So a Shia Muslim, a Sunni Muslim and an Orthodox pastor are standing in a Presbyterian Church ...
It sounds like the start of a joke, but the three men were simply waiting to hear Joshua DuBois speak. DuBois is the executive director for President Obama's White House Office of Faith-Based and Neighborhood Partnerships. He was in town to be interviewed Wednesday evening on Minnesota Public Radio's (MPR's) Speaking of Faith. Prior to the event, the Minnesota Council of Churches and the St. Paul Foundation held a reception for DuBois at St. Paul's Central Presbyterian Church (just uphill from MPR) to introduce him to some of the state's top faith-community leaders.
During the reception, Sheikh Odeh Muhawesh, Imam of Imam Hussain Islamic Center in Brooklyn Center; the Rev. Fr. Marc Boulos, pastor at St. Elizabeth's Orthodox Mission in Eagan; and Imam Asad Zaman of the Muslim American Society of Minnesota were talking about the importance of not side-stepping difficult religious issues. "That is where the learning is," Boulos said.
But Muhawesh said he wished someone would do a report comparing the beliefs of religious traditions.
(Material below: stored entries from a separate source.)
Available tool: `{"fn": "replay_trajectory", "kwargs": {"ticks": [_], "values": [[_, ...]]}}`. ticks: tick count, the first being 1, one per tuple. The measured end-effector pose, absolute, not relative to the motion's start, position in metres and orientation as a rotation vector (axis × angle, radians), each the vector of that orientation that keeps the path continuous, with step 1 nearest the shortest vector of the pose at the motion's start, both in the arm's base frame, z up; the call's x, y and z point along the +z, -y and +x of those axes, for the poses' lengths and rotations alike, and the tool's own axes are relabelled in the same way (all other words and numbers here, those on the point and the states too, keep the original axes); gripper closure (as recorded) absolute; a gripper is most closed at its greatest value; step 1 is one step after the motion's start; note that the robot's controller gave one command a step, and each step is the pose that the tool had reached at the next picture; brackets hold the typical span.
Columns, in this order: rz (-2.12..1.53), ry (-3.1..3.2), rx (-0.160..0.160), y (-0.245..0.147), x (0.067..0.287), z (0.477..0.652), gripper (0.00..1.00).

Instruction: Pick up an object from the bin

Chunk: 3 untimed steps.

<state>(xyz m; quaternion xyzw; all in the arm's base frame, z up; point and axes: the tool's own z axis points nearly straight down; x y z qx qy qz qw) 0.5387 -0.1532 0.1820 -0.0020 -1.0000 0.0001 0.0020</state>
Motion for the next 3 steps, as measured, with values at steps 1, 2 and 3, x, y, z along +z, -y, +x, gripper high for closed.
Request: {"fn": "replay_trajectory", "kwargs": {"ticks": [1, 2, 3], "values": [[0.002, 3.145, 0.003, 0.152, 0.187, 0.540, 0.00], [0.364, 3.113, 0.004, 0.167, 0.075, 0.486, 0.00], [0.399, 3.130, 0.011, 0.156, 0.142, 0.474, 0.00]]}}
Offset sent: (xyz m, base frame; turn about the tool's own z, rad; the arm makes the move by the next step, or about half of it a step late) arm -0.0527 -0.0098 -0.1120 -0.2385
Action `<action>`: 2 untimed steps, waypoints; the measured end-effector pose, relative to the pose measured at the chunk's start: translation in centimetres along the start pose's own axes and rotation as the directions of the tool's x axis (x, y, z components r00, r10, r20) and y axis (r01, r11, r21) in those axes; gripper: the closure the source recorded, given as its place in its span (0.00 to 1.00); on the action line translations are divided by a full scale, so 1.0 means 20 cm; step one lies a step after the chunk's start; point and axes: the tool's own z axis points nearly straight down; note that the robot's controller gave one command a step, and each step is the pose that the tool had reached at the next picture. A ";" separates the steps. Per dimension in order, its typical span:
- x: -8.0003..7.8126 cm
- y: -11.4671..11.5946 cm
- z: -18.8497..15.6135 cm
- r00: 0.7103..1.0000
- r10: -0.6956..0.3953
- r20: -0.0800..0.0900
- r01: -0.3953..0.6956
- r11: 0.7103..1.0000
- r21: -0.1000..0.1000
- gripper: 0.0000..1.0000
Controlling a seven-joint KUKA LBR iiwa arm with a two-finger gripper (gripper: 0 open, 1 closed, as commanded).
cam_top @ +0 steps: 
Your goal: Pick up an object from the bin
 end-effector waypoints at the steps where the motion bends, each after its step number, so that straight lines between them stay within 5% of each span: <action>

If they could write a 10-volumne set listing all their beliefs, "nine volumes would be things we agreed on," he said.
There was talk about extending the conversation another day. Boulos suggested meeting at the Holy Land Deli.
The roughly 50 attendees included representatives of the United Church of Christ, the Salvation Army, the Jewish Community Relations Council, Shiloh Temple International Ministries and others. It is the kind of interfaith dialogue the Obama administration seems to want to generate.